Boosted by virtuousness as well as caffeine, I head on to Growing Well, an organic farm that helps people who are suffering from mental health problems. Referred by their GPs, people work alongside occupational therapists and gardeners to produce fruit and vegetable boxes that are delivered to the local community, and sold commercially at neighbouring Low Sizergh Barn and Tebay Services. Manager Mary Houston tells me that the improvements she sees in patients are dramatic. “It gives people a shared purpose, a social life, new qualifications and is a gentle introduction back into work. Being here stops people being reliant on antidepressants or being sectioned in hospital.”

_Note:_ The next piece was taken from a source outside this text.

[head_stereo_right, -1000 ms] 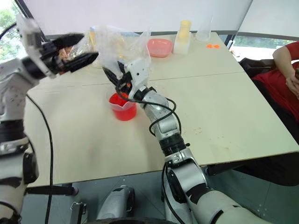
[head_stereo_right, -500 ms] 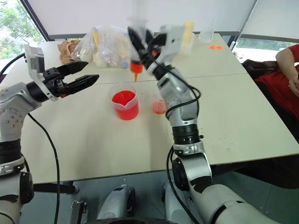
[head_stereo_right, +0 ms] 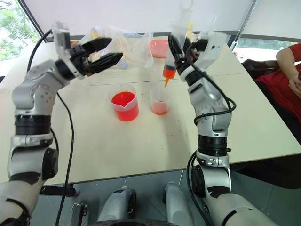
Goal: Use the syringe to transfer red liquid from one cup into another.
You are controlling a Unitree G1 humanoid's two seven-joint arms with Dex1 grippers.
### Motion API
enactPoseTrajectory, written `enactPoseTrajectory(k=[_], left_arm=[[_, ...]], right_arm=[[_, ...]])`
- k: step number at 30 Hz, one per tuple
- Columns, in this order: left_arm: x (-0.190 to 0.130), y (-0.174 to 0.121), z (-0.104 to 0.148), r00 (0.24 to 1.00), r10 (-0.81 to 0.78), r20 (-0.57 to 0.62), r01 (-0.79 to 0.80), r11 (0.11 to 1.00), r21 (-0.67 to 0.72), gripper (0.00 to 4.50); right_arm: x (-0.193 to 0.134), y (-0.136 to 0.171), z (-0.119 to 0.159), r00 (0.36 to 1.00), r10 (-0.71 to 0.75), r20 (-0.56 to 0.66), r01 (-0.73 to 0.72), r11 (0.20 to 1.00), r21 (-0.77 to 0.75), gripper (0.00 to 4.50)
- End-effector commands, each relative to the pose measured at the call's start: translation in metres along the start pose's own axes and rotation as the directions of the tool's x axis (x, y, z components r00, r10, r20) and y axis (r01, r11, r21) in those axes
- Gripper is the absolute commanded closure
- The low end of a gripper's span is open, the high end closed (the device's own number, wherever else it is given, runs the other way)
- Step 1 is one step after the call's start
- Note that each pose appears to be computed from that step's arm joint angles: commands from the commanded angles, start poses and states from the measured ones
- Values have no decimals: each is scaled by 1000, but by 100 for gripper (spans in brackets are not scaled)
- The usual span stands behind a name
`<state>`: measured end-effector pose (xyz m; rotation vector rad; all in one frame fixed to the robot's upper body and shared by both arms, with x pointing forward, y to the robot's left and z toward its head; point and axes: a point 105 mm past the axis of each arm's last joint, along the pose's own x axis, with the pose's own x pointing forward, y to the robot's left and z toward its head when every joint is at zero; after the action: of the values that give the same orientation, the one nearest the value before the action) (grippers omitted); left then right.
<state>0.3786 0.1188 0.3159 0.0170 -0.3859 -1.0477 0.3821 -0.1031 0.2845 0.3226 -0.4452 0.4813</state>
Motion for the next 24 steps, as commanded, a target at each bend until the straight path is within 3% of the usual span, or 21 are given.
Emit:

There’s one more stop to make – and a 20-minute queue to get in, despite a heavy downpour. “It’s like this every day,” says Yasmine Hunter as she leads me through the crowd at Grasmere Gingerbread’s tiny shop and into the back office. The gingerbread recipe is a long-kept secret: staff sign a confidentially agreement and the kitchen door is padlocked shut. The recipe, she says, is much as it was in 1854 when it was invented by Victorian cook Sarah Nelson. Behind the counter, staff dressed in Victorian costumes wrap up little slabs of gingerbread in pretty blue paper. Yasmine hands me a pack. It’s chewy, sweet, with fiery spices and every mouthful leaves a dusting of brown sugar on my lip. Never mind those Lake District fells: a few mouthfuls of this biscuity rocket fuel and I reckon I could scramble my way up Everest.